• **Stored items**
● ● ● ● ● ● ●
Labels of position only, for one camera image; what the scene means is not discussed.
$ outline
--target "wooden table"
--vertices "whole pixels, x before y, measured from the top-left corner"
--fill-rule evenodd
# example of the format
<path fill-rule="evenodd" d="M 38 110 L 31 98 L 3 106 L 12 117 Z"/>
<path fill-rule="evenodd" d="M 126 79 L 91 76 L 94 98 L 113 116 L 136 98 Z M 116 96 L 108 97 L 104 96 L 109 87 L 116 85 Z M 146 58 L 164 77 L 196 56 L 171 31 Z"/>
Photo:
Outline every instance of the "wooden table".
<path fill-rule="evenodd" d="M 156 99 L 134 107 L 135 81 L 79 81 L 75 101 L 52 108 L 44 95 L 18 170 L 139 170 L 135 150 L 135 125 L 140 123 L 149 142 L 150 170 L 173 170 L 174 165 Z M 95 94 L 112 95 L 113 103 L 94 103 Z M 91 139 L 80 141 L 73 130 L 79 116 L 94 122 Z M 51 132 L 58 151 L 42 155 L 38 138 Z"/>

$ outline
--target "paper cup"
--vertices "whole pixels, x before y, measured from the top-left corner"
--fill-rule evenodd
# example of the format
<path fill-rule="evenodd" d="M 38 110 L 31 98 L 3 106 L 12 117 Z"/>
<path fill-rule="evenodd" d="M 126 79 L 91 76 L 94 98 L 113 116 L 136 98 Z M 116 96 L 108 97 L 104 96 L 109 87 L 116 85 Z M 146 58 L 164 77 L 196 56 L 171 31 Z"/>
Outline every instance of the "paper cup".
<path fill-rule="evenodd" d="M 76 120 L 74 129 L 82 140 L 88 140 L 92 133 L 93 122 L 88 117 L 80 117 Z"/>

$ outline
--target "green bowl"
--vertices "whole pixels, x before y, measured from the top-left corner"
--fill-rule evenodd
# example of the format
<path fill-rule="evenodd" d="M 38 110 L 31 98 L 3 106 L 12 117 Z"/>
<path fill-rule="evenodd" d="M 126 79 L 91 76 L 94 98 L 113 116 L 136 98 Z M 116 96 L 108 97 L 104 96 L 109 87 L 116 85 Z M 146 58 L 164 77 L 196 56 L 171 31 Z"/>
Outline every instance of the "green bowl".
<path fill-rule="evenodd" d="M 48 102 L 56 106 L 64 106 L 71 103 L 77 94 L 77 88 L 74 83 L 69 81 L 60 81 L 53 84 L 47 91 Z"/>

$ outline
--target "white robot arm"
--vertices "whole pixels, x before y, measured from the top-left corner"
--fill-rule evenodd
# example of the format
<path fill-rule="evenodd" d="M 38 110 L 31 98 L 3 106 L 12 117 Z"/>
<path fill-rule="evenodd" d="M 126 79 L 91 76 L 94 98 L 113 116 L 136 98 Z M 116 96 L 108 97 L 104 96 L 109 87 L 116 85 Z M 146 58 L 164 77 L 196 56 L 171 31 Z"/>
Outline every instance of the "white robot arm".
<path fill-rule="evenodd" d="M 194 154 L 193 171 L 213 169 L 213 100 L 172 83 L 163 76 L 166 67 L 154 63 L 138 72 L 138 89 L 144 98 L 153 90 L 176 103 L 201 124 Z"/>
● ● ● ● ● ● ●
• **Description of the task**
Each and every record above needs writing out exactly.

• **Response**
Labels of position only, for one camera image; what the scene means is not discussed.
$ outline
--target "wooden table"
--vertices "whole pixels, x before y, measured from the top-left corner"
--fill-rule evenodd
# example of the format
<path fill-rule="evenodd" d="M 38 110 L 31 98 L 3 106 L 12 117 Z"/>
<path fill-rule="evenodd" d="M 126 79 L 91 76 L 94 98 L 113 116 L 136 98 Z M 116 96 L 108 97 L 104 96 L 109 87 L 116 85 Z M 146 58 L 164 77 L 196 56 L 171 31 Z"/>
Photo:
Outline every instance of the "wooden table".
<path fill-rule="evenodd" d="M 156 99 L 134 107 L 135 81 L 79 81 L 75 101 L 52 108 L 44 95 L 18 170 L 139 170 L 135 150 L 135 125 L 140 123 L 149 142 L 150 170 L 173 170 L 174 165 Z M 95 94 L 112 95 L 113 103 L 94 103 Z M 91 139 L 80 141 L 73 130 L 79 116 L 94 122 Z M 51 132 L 58 151 L 42 155 L 38 138 Z"/>

$ outline
--target "paper cup"
--vertices "whole pixels, x before y, measured from the top-left corner"
--fill-rule evenodd
# example of the format
<path fill-rule="evenodd" d="M 38 110 L 31 98 L 3 106 L 12 117 Z"/>
<path fill-rule="evenodd" d="M 126 79 L 91 76 L 94 98 L 113 116 L 136 98 Z M 116 96 L 108 97 L 104 96 L 109 87 L 116 85 Z M 146 58 L 164 77 L 196 56 L 171 31 Z"/>
Outline every instance of the "paper cup".
<path fill-rule="evenodd" d="M 76 120 L 74 129 L 82 140 L 88 140 L 92 133 L 93 122 L 88 117 L 80 117 Z"/>

$ outline
--target "green bowl"
--vertices "whole pixels, x before y, measured from the top-left corner"
--fill-rule evenodd
# example of the format
<path fill-rule="evenodd" d="M 38 110 L 31 98 L 3 106 L 12 117 Z"/>
<path fill-rule="evenodd" d="M 126 79 L 91 76 L 94 98 L 113 116 L 136 98 Z M 116 96 L 108 97 L 104 96 L 109 87 L 116 85 Z M 146 58 L 164 77 L 196 56 L 171 31 Z"/>
Outline every instance of the "green bowl".
<path fill-rule="evenodd" d="M 48 102 L 56 106 L 64 106 L 71 103 L 77 94 L 77 88 L 74 83 L 69 81 L 60 81 L 53 84 L 47 91 Z"/>

$ outline
--target "white robot arm"
--vertices "whole pixels, x before y, measured from the top-left corner"
--fill-rule evenodd
# example of the format
<path fill-rule="evenodd" d="M 38 110 L 31 98 L 3 106 L 12 117 Z"/>
<path fill-rule="evenodd" d="M 126 79 L 91 76 L 94 98 L 113 116 L 136 98 Z M 116 96 L 108 97 L 104 96 L 109 87 L 116 85 Z M 146 58 L 164 77 L 196 56 L 171 31 Z"/>
Outline every instance of the "white robot arm".
<path fill-rule="evenodd" d="M 194 154 L 193 171 L 213 169 L 213 100 L 172 83 L 163 76 L 166 67 L 154 63 L 138 72 L 138 89 L 144 98 L 153 90 L 176 103 L 201 124 Z"/>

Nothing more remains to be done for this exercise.